En segundo lugar, la visión del Diablo está teñida de una nota de victoria que, si contemplamos, por ejemplo, el contexto de Apocalipsis o de Santiago, no deja de transparentar una visión de la historia auténticamente triunfal. Satanás es el enemigo del pueblo de Dios y se puede percibir la influencia que ejerce sobre los grandes poderes humanos, pero, en definitiva, es ya un derrotado al que sólo le resta contemplar su final definitivo. No consiguió acabar con Jesús —que deshizo sus obras— ni tampoco con los seguidores de éste. Al final será aplastado pero, incluso ahora, tampoco puede soportar la resistencia que le oponen los creyentes sometidos a Dios sin huir. No está del todo claro qué implica esa huida del Diablo. No hay ninguna referencia a rituales o a magia, pero es altamente posible que, si tomamos como base Hch. 10, 38, se esté hablando de un contexto de liberación psíquica y espiritual, y de sanidad física. Podría decirse que en cada endemoniado cuyos demonios han sido expulsados y en cada curación que brota de la oración se dibuje una derrota del Diablo.

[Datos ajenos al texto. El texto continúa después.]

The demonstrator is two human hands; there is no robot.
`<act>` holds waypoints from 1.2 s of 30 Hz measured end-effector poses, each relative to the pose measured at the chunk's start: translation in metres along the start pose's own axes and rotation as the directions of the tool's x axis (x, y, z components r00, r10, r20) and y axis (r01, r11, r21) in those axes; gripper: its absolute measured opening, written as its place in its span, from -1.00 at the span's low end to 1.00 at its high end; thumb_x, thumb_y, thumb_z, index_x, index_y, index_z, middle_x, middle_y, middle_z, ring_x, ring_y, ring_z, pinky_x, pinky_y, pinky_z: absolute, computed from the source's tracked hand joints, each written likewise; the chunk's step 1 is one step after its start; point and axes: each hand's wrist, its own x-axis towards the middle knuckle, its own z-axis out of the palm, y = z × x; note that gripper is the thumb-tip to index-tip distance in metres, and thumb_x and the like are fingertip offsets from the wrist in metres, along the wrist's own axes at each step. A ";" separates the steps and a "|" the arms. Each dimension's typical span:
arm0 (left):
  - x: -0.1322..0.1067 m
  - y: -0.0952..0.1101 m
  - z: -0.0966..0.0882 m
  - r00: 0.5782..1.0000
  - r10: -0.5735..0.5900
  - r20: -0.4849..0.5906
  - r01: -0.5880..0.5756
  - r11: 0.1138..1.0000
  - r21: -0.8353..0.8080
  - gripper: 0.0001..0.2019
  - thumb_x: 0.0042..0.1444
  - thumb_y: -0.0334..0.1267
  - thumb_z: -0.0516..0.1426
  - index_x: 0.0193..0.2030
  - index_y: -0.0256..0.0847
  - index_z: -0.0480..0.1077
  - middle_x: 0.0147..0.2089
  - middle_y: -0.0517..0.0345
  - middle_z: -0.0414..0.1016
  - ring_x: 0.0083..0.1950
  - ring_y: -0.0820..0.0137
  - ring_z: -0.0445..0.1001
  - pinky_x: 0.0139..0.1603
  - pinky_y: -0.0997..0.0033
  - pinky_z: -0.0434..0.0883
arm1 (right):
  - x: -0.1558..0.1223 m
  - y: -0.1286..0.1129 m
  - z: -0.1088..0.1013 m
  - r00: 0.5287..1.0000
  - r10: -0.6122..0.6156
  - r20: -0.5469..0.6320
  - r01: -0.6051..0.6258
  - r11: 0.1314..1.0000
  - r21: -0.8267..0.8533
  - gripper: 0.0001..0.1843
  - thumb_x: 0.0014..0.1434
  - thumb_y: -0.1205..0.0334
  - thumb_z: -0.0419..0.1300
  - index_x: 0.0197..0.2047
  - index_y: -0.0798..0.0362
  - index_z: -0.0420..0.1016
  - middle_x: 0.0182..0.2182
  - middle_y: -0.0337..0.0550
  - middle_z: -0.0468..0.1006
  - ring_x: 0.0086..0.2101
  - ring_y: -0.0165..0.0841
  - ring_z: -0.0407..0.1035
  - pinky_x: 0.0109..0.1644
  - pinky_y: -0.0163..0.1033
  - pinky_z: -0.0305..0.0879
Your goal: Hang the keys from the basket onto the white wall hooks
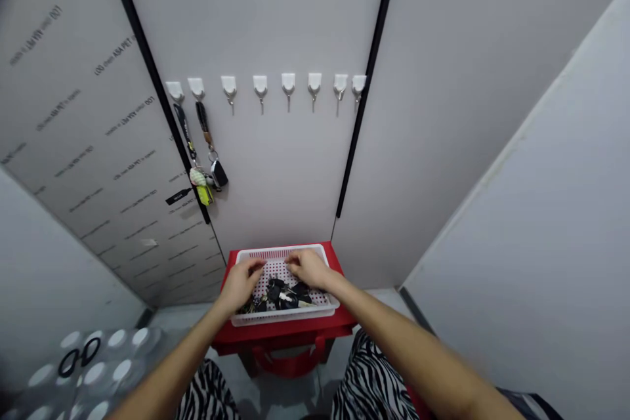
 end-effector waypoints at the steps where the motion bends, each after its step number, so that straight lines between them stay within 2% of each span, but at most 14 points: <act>1: -0.004 0.000 0.007 0.998 0.043 0.048 -0.045 0.998 0.048 -0.78 -0.16 -0.37 -0.04 -0.33 -0.23 0.33 -0.27 0.10 0.37 -0.20 0.41 0.27 -0.16 0.40 0.17 | -0.008 0.002 0.005 1.000 -0.014 -0.008 0.014 1.000 -0.018 -0.75 -0.11 0.31 -0.04 -0.36 0.14 0.39 -0.45 -0.14 0.45 -0.44 -0.44 0.28 -0.35 -0.37 0.12; 4: -0.010 0.000 0.016 0.979 0.103 0.177 -0.123 0.987 0.105 -0.78 -0.15 -0.33 -0.04 -0.31 -0.20 0.32 -0.25 0.10 0.36 -0.18 0.39 0.25 -0.13 0.40 0.15 | -0.024 -0.002 0.014 0.996 -0.089 -0.005 0.088 0.988 -0.126 -0.75 -0.11 0.21 0.00 -0.35 0.10 0.38 -0.41 -0.13 0.44 -0.34 -0.40 0.25 -0.23 -0.30 0.04; 7: -0.011 0.000 0.019 0.963 0.100 0.249 -0.127 0.987 0.095 -0.77 -0.15 -0.34 -0.05 -0.31 -0.19 0.31 -0.26 0.13 0.35 -0.20 0.42 0.26 -0.16 0.45 0.16 | -0.030 -0.007 0.021 0.993 -0.120 0.020 0.121 0.967 -0.225 -0.73 -0.12 0.15 0.02 -0.34 0.07 0.37 -0.40 -0.14 0.43 -0.30 -0.37 0.22 -0.14 -0.22 -0.08; 10: -0.010 -0.001 0.019 0.962 0.097 0.256 -0.128 0.986 0.108 -0.76 -0.18 -0.43 -0.07 -0.35 -0.18 0.31 -0.28 0.17 0.34 -0.23 0.46 0.26 -0.20 0.49 0.16 | -0.032 -0.004 0.023 0.993 -0.118 0.003 0.115 0.965 -0.237 -0.78 -0.09 0.21 0.00 -0.34 0.04 0.36 -0.40 -0.19 0.42 -0.31 -0.41 0.20 -0.13 -0.24 -0.12; 14: -0.010 -0.002 0.020 0.976 0.058 0.210 -0.095 0.980 0.172 -0.77 -0.24 -0.50 -0.08 -0.43 -0.21 0.29 -0.38 0.19 0.32 -0.39 0.50 0.24 -0.33 0.51 0.17 | -0.029 0.005 0.009 0.985 -0.023 -0.171 -0.026 0.959 -0.281 -0.80 -0.07 0.29 -0.02 -0.33 0.04 0.34 -0.34 -0.18 0.39 -0.27 -0.38 0.14 -0.19 -0.25 -0.09; 16: -0.010 -0.003 0.020 0.979 0.059 0.193 -0.096 0.978 0.186 -0.79 -0.25 -0.50 -0.09 -0.46 -0.22 0.28 -0.41 0.19 0.30 -0.41 0.50 0.22 -0.36 0.52 0.16 | -0.025 0.006 0.001 0.980 -0.014 -0.199 -0.056 0.937 -0.344 -0.80 -0.08 0.26 0.00 -0.34 0.03 0.35 -0.33 -0.16 0.38 -0.25 -0.34 0.12 -0.19 -0.22 -0.09; 20: -0.009 -0.002 0.020 0.982 0.057 0.178 -0.088 0.981 0.175 -0.80 -0.26 -0.51 -0.09 -0.48 -0.23 0.25 -0.43 0.19 0.29 -0.39 0.49 0.22 -0.35 0.53 0.16 | -0.007 0.000 0.001 0.993 -0.112 -0.042 0.074 0.851 -0.520 -0.83 -0.09 0.30 0.00 -0.40 0.10 0.37 -0.38 -0.08 0.41 -0.27 -0.27 0.13 -0.20 -0.14 -0.11; 25: -0.010 0.002 0.019 0.987 0.039 0.156 -0.065 0.984 0.166 -0.81 -0.23 -0.51 -0.11 -0.49 -0.24 0.25 -0.41 0.16 0.29 -0.36 0.48 0.24 -0.31 0.51 0.17 | 0.014 -0.006 0.017 0.994 -0.072 0.085 0.110 0.765 -0.635 -0.80 -0.09 0.44 -0.05 -0.49 0.20 0.40 -0.47 0.04 0.43 -0.33 -0.22 0.20 -0.22 -0.09 -0.08; 29: -0.012 0.004 0.017 0.988 0.024 0.151 -0.051 0.983 0.177 -0.81 -0.21 -0.50 -0.10 -0.48 -0.24 0.26 -0.41 0.16 0.29 -0.34 0.47 0.25 -0.29 0.49 0.17 | 0.016 -0.003 0.016 0.988 -0.110 0.112 0.155 0.786 -0.599 -0.83 -0.14 0.43 -0.02 -0.47 0.17 0.38 -0.45 0.02 0.44 -0.34 -0.23 0.24 -0.23 -0.10 -0.05; 32: -0.012 0.003 0.017 0.989 0.007 0.150 -0.032 0.986 0.166 -0.81 -0.21 -0.49 -0.09 -0.47 -0.23 0.27 -0.38 0.15 0.30 -0.31 0.46 0.26 -0.27 0.48 0.18 | 0.012 0.004 0.007 0.992 -0.112 0.065 0.129 0.838 -0.531 -0.86 -0.15 0.40 0.00 -0.47 0.15 0.35 -0.49 -0.02 0.44 -0.36 -0.27 0.25 -0.26 -0.16 0.00; 34: -0.012 0.002 0.017 0.991 0.005 0.137 -0.024 0.991 0.133 -0.81 -0.21 -0.47 -0.08 -0.45 -0.23 0.28 -0.36 0.15 0.31 -0.30 0.46 0.26 -0.25 0.47 0.18 | 0.011 0.006 0.000 0.997 -0.070 -0.012 0.060 0.916 -0.397 -0.89 -0.15 0.35 0.01 -0.49 0.13 0.33 -0.52 -0.09 0.43 -0.42 -0.34 0.26 -0.31 -0.23 0.04; 36: -0.011 0.001 0.017 0.996 0.012 0.093 -0.018 0.998 0.067 -0.81 -0.19 -0.43 -0.07 -0.40 -0.24 0.28 -0.34 0.14 0.33 -0.29 0.46 0.26 -0.23 0.47 0.18 | 0.012 0.005 -0.008 0.995 -0.001 -0.095 -0.014 0.988 -0.153 -0.90 -0.14 0.29 0.01 -0.51 0.12 0.30 -0.56 -0.17 0.41 -0.50 -0.43 0.25 -0.40 -0.32 0.07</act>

Como ya señalamos en un capítulo anterior, cierto tipo de fenómenos pneumáticos debió de ser interpretado como muestra palpable de la presencia de Dios en medio de la comunidad. No debe extrañar, pues, que todo ello fuera contemplado a la vez como señal del fracaso del adversario por excelencia, el Diablo. No se podía negar, por supuesto, que éste seguía activo pero, partiendo de la propia experiencia personal, lo que debía quedar claro es que no por ello dejaba de ser un enemigo derrotado cuyos días estaban contados.